Сначала появляется мальчишка. Он говорит, чтобы я шел за ним, и отводит на площадь. Здесь эстафету принимает подросток, с которым я долго скитаюсь по окутанному мраком поселку, подозревая, что он кружит нарочно, чтобы меня запутать. Наконец мы останавливаемся у ветхой лавчонки. Железная штора на входе наполовину опущена; нас поджидает какой-то мужчина. Отпустив парня, он предлагает мне следовать за ним внутрь. В конце коридора с валяющимися на полу пустыми ящиками и распотрошенными коробками меня встречает второй мужчина. Мы пересекаем крошечный дворик и попадаем во внутренний двор; он скупо освещен. Потом в пустой комнате меня просят снять одежду и надеть спортивные брюки и новые сандалии. Провожатый объясняет, что таковы меры предосторожности: люди из Шин-Бет[1] вполне могли прикрепить мне на одежду микрочип, чтобы в любой момент знать, где я нахожусь, — и удостоверяется, что нигде на моем теле нет ни микрофона, ни иного электронного устройства. Примерно через час за мной приезжает небольшой фургон. Мне завязывают глаза и кладут на пол лицом вниз. Машина кружит бесконечно долго; наконец я слышу, как скрипят ворота, открываясь и потом закрываясь. Лает собака, кто-то цыкает на нее. Чьи-то руки поднимают меня, убирают повязку. Я стою в большом дворе; на другом его конце видны силуэты вооруженных людей, словно вросшие в землю. В этот миг колючая дрожь пробегает у меня по спине; мне становится страшно, я чувствую себя мышью в мышеловке.
Водитель фургона крепко берет меня за локоть и подталкивает к дому справа. Дальше он не идет. Высокий парень с ухватками деревенского силача ведет меня в комнату для гостей. Пол в ней покрыт льняным ковром; молодой человек в черном, вышитом по воротнику и рукавам камисе распахивает мне навстречу объятия.

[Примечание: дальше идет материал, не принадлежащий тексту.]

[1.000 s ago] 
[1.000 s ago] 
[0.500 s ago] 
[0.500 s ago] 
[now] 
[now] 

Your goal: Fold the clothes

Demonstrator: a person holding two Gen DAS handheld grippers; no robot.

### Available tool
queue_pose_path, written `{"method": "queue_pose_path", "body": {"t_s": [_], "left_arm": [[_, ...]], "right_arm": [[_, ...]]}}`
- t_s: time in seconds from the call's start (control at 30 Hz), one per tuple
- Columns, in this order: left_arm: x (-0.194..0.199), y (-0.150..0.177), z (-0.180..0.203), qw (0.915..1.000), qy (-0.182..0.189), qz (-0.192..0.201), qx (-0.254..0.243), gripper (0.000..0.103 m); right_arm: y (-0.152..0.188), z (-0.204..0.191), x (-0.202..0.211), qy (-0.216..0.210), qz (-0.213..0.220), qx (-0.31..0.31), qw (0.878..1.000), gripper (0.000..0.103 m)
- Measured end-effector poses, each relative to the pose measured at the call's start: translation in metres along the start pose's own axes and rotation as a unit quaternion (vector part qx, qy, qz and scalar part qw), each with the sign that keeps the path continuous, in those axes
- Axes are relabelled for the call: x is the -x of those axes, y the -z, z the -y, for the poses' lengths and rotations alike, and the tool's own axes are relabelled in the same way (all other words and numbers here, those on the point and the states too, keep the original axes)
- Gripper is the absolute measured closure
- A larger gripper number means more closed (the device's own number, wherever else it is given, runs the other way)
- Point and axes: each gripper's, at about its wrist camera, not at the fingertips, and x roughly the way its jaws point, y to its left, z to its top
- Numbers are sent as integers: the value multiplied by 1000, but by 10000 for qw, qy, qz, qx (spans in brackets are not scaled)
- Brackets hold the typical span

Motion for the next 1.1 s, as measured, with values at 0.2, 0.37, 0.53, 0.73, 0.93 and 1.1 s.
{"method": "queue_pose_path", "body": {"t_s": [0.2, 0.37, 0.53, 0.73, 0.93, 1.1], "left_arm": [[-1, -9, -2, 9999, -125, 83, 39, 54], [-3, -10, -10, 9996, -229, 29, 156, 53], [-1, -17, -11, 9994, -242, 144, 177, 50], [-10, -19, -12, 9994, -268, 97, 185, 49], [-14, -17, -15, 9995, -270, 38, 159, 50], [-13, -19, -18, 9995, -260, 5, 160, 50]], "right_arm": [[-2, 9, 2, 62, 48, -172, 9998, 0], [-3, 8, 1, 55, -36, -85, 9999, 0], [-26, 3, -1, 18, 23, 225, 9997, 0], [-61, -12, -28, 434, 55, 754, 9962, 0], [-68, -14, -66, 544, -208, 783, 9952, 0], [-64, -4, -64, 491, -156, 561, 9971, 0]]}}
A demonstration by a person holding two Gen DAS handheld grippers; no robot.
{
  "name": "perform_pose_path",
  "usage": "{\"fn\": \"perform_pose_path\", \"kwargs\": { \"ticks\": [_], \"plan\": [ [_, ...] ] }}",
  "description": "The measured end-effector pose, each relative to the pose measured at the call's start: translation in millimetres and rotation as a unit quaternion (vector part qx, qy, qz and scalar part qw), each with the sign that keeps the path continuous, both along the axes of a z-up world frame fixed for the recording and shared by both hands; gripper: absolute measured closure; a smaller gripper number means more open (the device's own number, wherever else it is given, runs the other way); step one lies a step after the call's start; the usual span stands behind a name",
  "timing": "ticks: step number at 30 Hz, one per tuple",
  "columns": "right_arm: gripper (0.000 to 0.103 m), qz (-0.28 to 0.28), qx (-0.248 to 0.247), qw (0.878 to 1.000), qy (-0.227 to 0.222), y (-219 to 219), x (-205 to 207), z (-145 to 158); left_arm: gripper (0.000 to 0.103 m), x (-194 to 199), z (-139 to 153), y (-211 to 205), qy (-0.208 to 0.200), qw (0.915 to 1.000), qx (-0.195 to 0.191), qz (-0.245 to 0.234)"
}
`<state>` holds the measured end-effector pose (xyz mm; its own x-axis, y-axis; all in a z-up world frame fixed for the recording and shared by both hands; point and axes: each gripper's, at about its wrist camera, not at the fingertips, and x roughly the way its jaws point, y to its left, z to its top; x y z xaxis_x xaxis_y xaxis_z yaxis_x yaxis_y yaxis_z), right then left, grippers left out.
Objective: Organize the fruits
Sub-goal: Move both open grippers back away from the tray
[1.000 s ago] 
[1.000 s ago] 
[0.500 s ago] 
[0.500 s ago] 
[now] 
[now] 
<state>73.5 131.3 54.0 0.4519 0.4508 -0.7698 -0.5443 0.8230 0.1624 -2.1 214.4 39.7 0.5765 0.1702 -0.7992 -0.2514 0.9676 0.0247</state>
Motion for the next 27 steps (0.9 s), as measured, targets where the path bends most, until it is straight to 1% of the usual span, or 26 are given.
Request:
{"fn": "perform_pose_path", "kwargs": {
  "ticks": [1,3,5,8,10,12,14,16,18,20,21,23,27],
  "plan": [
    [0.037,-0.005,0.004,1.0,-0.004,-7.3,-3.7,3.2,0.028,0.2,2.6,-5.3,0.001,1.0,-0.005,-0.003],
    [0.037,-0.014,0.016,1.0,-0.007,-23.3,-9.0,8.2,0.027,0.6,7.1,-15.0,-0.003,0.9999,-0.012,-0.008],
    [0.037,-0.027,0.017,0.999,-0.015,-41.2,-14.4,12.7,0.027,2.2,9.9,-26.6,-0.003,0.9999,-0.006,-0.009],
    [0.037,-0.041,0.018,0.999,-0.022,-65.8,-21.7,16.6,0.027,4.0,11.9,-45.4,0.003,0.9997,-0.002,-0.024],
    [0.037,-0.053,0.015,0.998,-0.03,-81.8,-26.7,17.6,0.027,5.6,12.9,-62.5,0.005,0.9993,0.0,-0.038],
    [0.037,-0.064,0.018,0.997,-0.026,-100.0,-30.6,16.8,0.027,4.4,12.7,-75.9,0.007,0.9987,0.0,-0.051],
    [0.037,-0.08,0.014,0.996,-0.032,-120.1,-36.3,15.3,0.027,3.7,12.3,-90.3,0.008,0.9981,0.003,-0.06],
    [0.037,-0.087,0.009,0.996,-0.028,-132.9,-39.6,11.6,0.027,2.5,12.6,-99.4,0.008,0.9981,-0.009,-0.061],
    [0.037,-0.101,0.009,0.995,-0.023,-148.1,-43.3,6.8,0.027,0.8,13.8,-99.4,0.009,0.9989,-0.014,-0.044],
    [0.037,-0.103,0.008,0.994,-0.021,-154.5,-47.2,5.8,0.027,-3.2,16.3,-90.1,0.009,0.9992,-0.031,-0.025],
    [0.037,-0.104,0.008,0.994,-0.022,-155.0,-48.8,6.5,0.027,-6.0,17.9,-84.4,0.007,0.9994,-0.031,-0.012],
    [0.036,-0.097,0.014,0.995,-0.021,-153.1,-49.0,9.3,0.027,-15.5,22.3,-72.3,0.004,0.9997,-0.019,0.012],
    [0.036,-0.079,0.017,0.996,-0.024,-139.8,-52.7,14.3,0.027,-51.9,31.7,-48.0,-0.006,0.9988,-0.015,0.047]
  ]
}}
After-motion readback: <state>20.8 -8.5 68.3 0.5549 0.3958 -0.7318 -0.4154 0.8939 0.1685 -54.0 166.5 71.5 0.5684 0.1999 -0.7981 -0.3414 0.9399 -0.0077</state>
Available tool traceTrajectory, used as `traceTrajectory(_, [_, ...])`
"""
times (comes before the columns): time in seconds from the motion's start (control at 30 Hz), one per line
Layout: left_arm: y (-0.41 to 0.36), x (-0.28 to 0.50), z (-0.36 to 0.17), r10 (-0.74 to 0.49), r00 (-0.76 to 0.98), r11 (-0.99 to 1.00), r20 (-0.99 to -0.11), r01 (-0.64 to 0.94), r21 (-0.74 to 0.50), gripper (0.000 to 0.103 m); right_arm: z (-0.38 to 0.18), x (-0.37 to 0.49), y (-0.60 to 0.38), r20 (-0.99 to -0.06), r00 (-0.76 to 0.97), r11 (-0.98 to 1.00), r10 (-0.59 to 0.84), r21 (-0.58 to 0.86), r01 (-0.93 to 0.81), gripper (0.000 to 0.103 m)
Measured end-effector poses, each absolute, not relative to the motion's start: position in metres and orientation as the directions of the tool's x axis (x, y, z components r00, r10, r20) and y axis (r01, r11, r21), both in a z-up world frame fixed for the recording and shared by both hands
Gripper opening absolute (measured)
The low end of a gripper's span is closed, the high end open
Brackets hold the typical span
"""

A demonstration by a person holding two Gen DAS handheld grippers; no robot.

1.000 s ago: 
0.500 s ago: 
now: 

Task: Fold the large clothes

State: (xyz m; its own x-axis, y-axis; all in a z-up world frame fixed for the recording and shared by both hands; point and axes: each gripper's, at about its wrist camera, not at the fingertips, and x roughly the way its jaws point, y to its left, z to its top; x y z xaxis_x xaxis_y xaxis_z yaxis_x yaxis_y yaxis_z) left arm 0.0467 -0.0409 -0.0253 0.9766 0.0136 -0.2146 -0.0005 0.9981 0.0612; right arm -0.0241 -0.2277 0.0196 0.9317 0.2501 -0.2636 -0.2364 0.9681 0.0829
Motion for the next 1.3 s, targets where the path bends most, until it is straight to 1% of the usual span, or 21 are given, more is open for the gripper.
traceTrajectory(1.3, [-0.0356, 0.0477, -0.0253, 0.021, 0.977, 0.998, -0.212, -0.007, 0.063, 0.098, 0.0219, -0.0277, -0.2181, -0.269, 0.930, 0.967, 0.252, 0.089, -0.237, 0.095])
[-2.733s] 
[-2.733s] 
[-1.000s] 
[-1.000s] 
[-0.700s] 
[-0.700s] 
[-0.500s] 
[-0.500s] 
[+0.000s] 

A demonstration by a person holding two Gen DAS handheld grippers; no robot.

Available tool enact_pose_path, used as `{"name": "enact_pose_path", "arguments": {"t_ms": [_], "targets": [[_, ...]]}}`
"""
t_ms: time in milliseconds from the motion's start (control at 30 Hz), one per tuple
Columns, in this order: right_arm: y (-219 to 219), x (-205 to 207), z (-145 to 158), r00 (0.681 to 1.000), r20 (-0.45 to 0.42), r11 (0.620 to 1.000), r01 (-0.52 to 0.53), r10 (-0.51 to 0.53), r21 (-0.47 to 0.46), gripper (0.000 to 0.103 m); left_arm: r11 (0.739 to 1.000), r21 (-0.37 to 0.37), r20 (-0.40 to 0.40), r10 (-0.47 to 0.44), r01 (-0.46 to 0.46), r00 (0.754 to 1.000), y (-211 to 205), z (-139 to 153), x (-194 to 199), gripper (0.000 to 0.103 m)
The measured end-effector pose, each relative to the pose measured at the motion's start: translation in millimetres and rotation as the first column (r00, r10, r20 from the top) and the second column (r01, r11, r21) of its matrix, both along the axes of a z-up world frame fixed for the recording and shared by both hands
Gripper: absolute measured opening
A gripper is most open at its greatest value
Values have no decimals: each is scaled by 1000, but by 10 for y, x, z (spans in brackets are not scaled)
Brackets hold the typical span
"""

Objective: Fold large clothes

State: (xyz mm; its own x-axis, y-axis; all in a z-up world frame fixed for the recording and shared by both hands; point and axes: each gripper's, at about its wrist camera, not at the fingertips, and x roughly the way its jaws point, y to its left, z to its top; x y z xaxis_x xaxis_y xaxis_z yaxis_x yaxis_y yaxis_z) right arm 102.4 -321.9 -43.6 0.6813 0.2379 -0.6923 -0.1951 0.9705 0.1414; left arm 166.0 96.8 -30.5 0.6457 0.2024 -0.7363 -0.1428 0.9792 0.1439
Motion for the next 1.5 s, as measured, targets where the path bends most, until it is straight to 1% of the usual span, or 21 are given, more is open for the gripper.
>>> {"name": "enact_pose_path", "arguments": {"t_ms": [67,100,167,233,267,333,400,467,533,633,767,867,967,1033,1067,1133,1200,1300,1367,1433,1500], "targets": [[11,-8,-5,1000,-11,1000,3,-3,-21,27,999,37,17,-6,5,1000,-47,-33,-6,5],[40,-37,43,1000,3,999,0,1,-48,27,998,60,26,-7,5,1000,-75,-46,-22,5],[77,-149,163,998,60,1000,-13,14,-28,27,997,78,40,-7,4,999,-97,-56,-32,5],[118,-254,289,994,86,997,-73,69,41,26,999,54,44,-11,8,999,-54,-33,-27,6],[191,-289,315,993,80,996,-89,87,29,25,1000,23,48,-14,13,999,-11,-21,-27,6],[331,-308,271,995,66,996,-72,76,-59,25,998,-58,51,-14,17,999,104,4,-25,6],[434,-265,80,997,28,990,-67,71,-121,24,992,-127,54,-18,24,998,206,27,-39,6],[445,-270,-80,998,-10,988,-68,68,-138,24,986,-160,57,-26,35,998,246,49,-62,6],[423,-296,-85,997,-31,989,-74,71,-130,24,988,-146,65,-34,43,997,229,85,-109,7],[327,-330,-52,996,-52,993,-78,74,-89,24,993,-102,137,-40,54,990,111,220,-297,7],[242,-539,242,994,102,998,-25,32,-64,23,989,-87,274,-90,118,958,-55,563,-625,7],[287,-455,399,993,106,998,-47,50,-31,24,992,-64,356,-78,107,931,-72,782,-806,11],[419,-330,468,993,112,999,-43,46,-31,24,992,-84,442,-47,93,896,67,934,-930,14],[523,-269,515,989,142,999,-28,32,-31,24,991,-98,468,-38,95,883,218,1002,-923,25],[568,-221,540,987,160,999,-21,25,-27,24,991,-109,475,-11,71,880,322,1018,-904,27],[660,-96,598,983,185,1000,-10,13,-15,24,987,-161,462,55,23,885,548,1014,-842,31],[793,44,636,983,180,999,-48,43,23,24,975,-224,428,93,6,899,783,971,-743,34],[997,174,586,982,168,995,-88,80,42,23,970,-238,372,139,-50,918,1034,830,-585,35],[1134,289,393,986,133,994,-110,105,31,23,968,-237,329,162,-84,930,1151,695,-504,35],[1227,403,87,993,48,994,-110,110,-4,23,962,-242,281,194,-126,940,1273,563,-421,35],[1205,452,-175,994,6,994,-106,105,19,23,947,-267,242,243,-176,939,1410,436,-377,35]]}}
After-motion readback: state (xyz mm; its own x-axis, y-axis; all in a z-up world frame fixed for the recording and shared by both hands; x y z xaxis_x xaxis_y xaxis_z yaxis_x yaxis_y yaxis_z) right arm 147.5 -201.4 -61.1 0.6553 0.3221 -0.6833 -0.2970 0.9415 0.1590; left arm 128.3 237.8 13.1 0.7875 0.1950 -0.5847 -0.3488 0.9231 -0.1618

— Брат Амин, принимать тебя в моем скромном жилище — редкая честь, — говорит он с легким ливанским акцентом.
Его лицо мне совершенно незнакомо. Сомневаюсь, чтобы я видел его раньше. Он красив: светлые глаза, тонкие черты лица, которое портят только усы, слишком пышные, чтобы быть настоящими; ему вряд ли больше тридцати.